Assignment 1: C++ Tutorial#

Description#

The goal of this assignment is to help you brush up your C++ programming skills, and exercise your skills in Data Structure and Algorithm Design. In this assignment, you are to develop a word locator program written in C++, which will allow a user to check if a specified (re)occurrence of a specified query word appears in the input text file.

CS4420 students can use the unordered map data structure from Stl. CS6422 students are required to use a Tree-based data structure. The code submissions will be checked after submission to ensure that this is followed.

Implementation Details#

For this programming assignment, you are provided with a skeleton code which you are expected to complete and submit. You are expected to fill the execute function of CommandExecutor class, present in these files: buzzdb/src/tutorial/tutorial.cc and buzzdb/src/include/tutorial/tutorial.h. You are free to add your own helper functions and classes to complete the assignment. Please don’t change the signature of the constructor and execute function. The execute function is expected to accept one of the following commands:

  1. "load <filename>": This command loads the specified file. The file may be specified by either an absolute or a relative pathname. Running this command should result in your program parsing and storing the words in this file in a data structure that can be queried using the locate command (described below). A word is defined as a sequence of upper and lower case letters in the English alphabet (i.e. characters ’a’ to ’z’, and ’A’ to ’Z’), numbers, and the apostrophe. All other characters are considered as white space and will therefore be treated as terminating a word. Two successive load commands should be treated as if there is an intermediate "new" command (see below) in between the two commands.
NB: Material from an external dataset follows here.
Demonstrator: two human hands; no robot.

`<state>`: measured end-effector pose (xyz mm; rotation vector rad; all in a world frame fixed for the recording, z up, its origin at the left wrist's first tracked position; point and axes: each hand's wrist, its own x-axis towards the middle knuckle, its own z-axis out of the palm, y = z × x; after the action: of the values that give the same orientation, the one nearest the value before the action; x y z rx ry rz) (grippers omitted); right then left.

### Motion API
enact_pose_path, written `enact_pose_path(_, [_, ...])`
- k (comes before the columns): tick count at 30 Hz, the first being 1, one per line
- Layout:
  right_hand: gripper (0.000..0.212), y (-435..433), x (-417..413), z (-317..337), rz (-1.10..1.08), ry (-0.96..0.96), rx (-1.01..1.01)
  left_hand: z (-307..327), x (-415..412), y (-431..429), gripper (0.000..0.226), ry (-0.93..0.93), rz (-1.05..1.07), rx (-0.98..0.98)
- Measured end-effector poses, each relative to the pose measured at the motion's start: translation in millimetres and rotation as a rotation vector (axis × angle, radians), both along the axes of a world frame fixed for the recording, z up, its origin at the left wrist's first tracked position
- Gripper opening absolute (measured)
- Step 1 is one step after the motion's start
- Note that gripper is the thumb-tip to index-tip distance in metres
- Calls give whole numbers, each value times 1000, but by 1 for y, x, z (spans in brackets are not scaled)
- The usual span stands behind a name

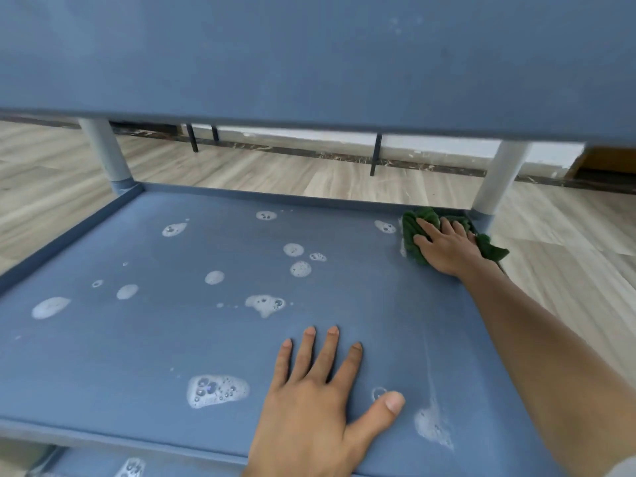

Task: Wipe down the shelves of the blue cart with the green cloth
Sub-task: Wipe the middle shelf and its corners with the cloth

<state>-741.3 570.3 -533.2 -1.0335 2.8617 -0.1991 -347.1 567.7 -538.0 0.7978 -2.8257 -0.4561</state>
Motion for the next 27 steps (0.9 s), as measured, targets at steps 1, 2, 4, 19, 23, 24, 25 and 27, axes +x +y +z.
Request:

  2. "locate <word> <n>": This command outputs the number of the word, counting from the beginning of the file, of the n th occurrence of the word. Word numbering starts from 1, so the first word in the load file has a word number of 1. The locate command is case insensitive, i.e. to match the word in the locate command with a word in the load file you should use a case-insensitive string comparison method. If there are no matches for the locate command, print No matching entry.

    The syntax of the locate command is "locate <word> <n>". The <word> parameter will have a whitespace before and after it, and <n> should be an integer greater than 0.

    As an example, the following are legal commands: "locate sing 3" and "locate  sing  3" Both locate the 3rd occurrence of sing, but the second command has a few additional blank spaces around the parameter sing.

    The following commands are not legal: "locate sing3", "locate sing 3q". The first command does not specify a parameter <n>, and in the second command the parameter <n> is not an integer. Please note that the command "locate sing23 4" is a legal command for locating the fourth occurrence of the word sing23.

  3. "new": This command resets the word list to the original (empty) state.

  4. "end": This command terminates the program.

Here are some of the corner cases that you need to handle:

  • If a bad command is entered, print the precise string ERROR: Invalid command, and go to the next prompt. Examples of bad commands are: "find word 7" and "locate song". Other examples of bad command include the locate command having a word that is not legal as per the definition above. For example ra#s and rats! are invalid word parameters.

  • Note that if an incorrect load command is entered, such as "load" (no filename) then your data structure should not be reset. In other words, if you have a previously loaded file, subsequent locate commands should still query that previously loaded file. Similarly if the load command specifies an invalid file name, then you should not reset the data structure. In both cases of the invalid load command outlined above, please print the standard error message ERROR: Invalid command.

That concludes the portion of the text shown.